Description
Write a function to delete a node (except the tail) in a singly linked list, given only access to that node.
Given linked list -- head = [4,5,1,9], which looks like following:
Example 1:
Input: head = [4,5,1,9], node = 5
Output: [4,1,9]
Explanation: You are given the second node with value 5, the linked list should become 4 -> 1 -> 9 after calling your function.
Example 2:
Input: head = [4,5,1,9], node = 1
Output: [4,5,9]
Explanation: You are given the third node with value 1, the linked list should become 4 -> 5 -> 9 after calling your function.
Note:
- The linked list will have at least two elements.
- All of the nodes' values will be unique.
- The given node will not be the tail and it will always be a valid node of the linked list.

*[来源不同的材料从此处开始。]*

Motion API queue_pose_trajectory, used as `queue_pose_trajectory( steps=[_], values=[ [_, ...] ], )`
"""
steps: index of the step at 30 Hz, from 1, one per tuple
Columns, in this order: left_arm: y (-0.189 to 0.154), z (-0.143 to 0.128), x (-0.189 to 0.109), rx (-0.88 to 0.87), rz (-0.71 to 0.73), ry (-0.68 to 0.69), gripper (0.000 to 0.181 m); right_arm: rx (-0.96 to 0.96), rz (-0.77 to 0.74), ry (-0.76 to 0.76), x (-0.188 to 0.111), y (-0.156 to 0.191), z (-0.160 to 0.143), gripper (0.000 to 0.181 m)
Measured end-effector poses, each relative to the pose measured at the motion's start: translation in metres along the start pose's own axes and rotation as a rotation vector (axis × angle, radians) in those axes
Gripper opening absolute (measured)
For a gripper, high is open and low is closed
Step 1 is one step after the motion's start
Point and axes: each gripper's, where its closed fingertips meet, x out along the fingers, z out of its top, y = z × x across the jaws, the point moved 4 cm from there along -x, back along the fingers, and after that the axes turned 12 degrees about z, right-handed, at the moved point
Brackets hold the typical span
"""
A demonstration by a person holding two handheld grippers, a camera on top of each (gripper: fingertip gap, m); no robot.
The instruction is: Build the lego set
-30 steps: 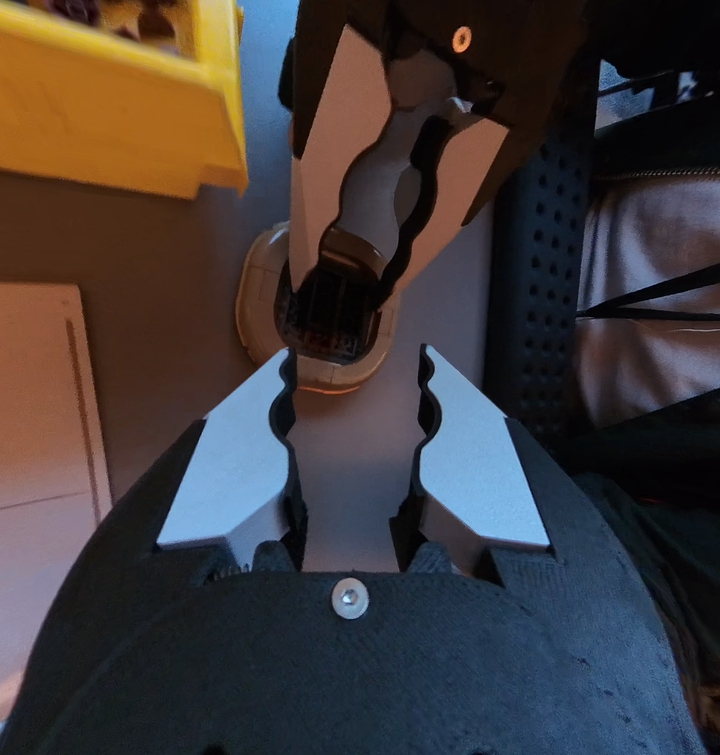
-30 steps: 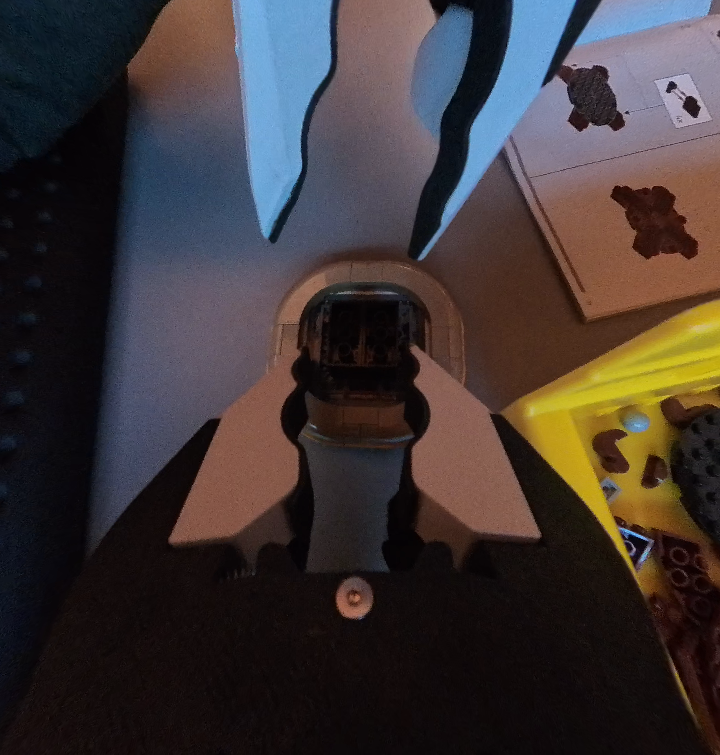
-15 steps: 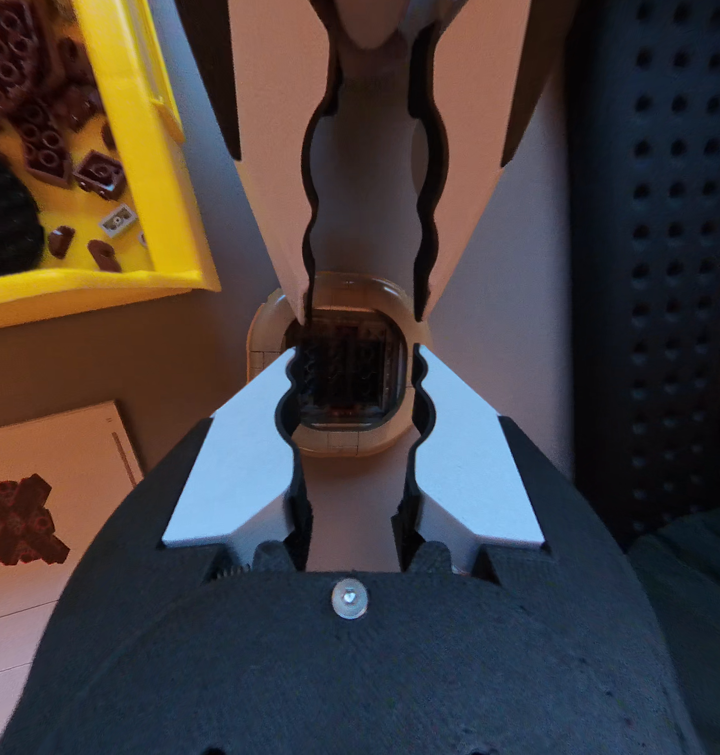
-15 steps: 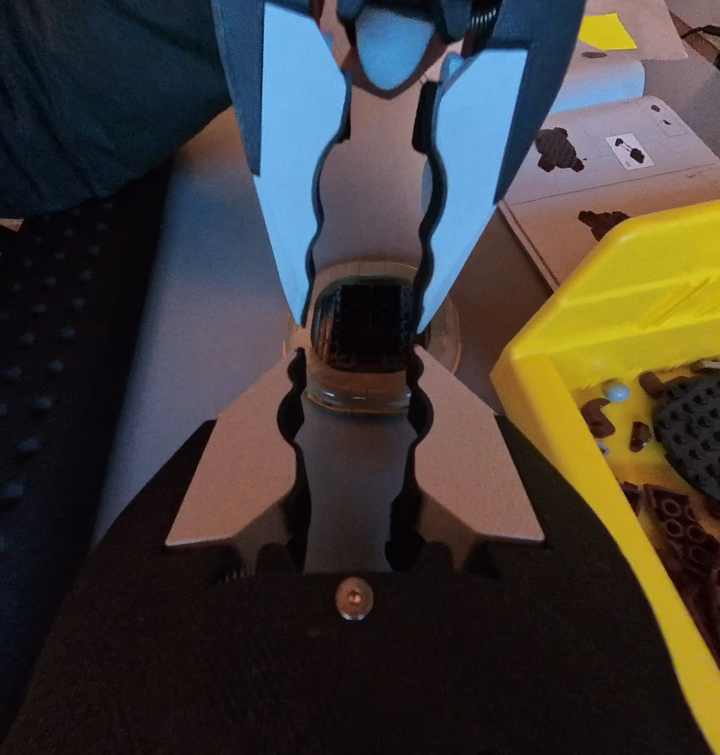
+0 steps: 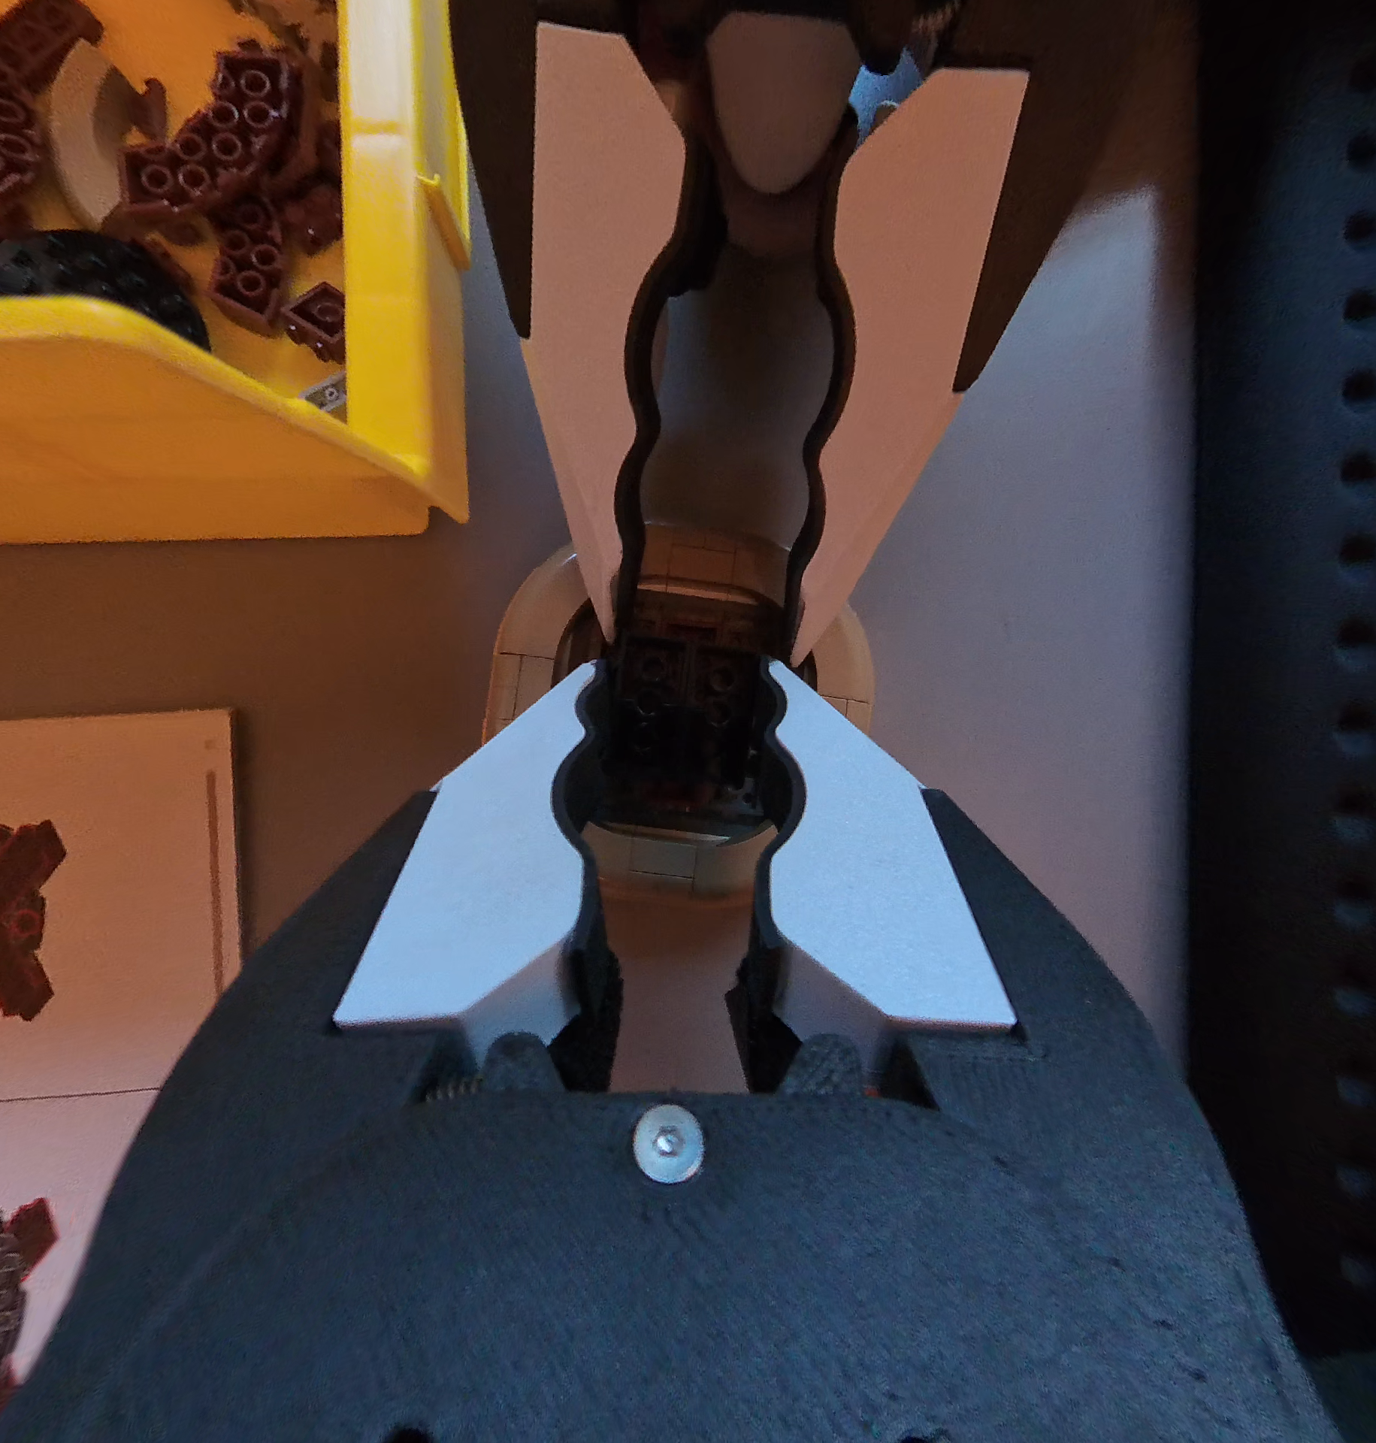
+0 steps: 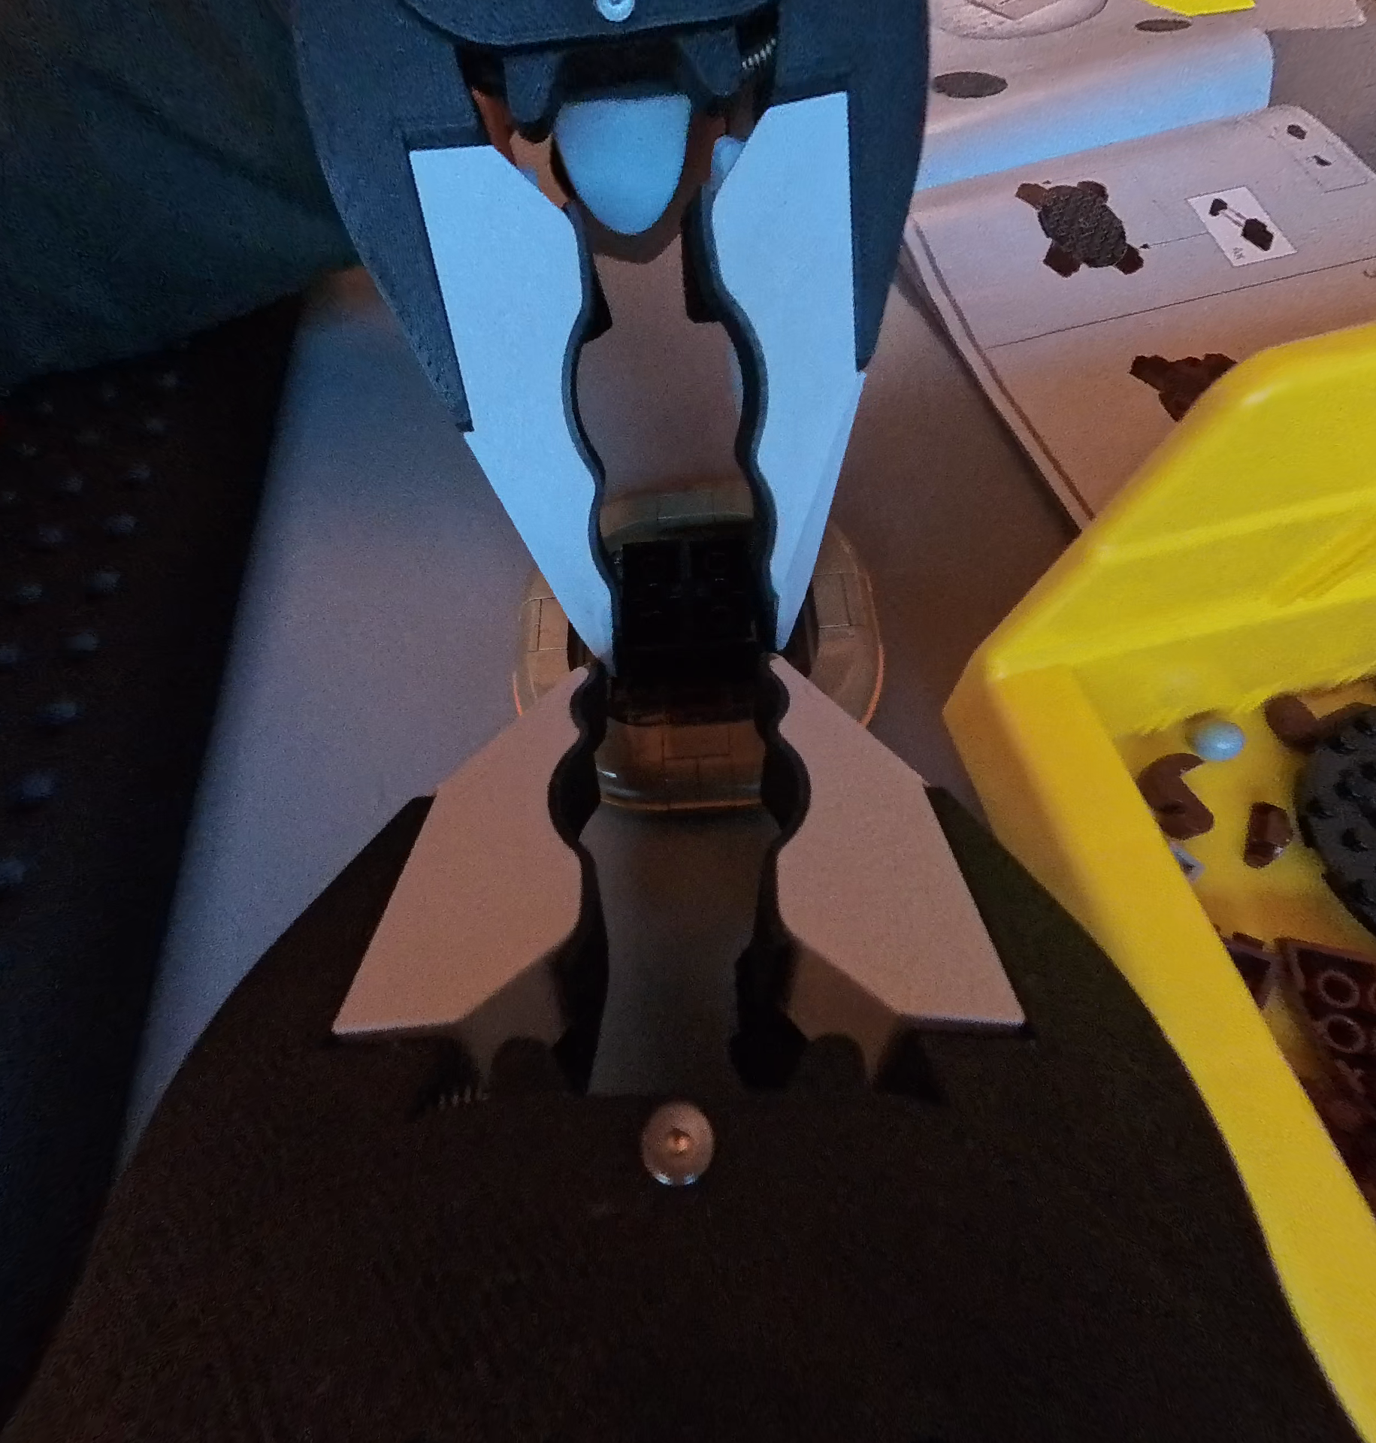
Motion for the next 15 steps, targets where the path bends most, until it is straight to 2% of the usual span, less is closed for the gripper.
queue_pose_trajectory(
  steps=[15],
  values=[
    [0.0013,-0.0018,-0.0011,-0.083,-0.070,-0.020,0.035,-0.019,0.017,0.007,0.0006,0.0008,-0.0004,0.037]
  ],
)
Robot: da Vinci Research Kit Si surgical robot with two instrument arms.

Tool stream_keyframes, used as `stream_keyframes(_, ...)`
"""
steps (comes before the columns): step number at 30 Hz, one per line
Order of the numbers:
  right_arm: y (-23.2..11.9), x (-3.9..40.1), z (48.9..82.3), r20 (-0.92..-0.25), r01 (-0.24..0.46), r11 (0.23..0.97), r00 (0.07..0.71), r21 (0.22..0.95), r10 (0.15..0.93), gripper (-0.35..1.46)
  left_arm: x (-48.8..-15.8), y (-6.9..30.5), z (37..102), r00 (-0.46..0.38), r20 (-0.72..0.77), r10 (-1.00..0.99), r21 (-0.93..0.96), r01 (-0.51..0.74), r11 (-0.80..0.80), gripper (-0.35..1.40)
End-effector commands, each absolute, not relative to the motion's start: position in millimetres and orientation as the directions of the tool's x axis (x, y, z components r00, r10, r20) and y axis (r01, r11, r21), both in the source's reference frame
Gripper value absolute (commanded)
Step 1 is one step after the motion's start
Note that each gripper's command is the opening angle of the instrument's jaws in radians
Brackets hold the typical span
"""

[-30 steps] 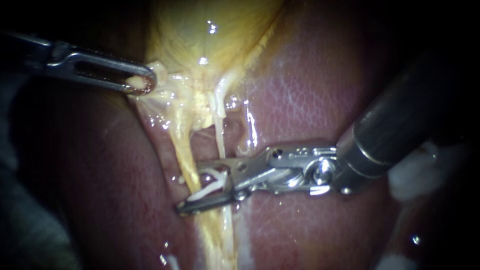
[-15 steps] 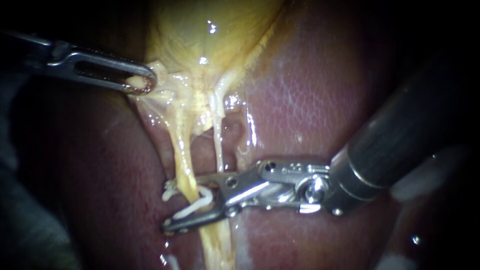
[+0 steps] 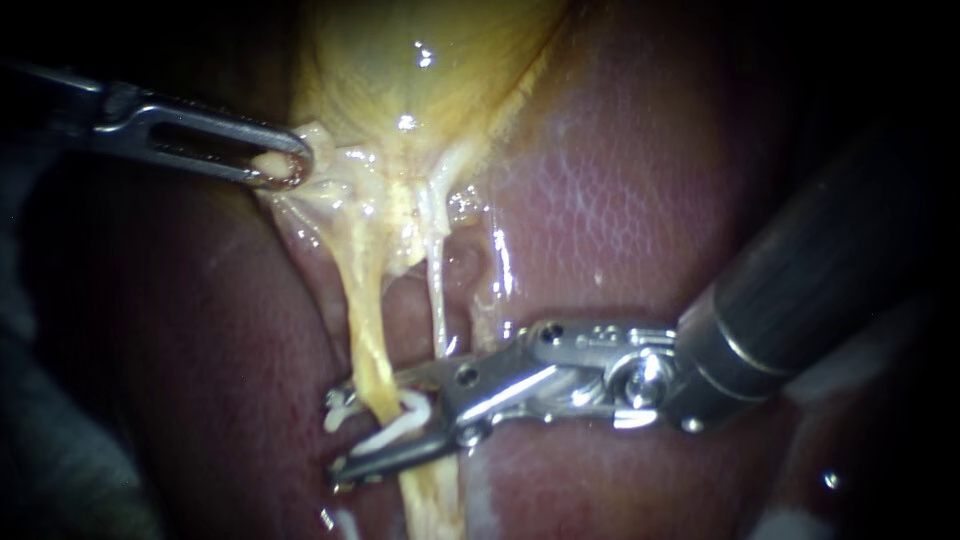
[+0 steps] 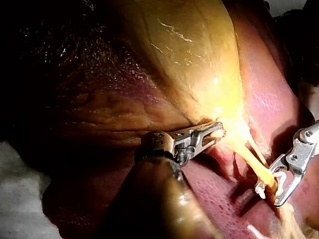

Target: Clipping first clip left tube

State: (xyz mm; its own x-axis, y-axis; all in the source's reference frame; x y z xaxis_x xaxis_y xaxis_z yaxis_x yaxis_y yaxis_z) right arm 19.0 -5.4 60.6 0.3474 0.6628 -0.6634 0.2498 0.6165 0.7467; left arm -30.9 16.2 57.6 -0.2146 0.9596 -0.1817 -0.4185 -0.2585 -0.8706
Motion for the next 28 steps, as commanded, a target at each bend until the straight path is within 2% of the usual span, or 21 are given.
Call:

- Do not return anything from your function.
Analyse
从单链表中删除一个节点,但只给要删除的节点的指针,不提供指针的头节点
没有指针的头节点就拿不到要删除的节点的前一个结点,平时删除节点的方法就无法使用了
可以使用类似于数组的删除,将该节点后续的元素前移,然后删除尾节点就行了
void deleteNode(ListNode* node) {
ListNode* tmp = node;
while(tmp->next)
{
tmp->val = tmp->next->val;
if (tmp->next->next)
{
tmp = tmp->next;
}
else
{
tmp->next = nullptr;
return;
}
}
}
上面的方法很蠢,完全漠视了链表的特性,每个节点无需保存在连续的内存中,所以后续的节点不用都往前移动
先将要删除的节点node的后面一个节点node->next的值复制到要删除的节点node里,然后将node->next指向node->next->next就行了
void deleteNode(ListNode* node) {
node->val = node->next->val;
node->next = node->next->next;
}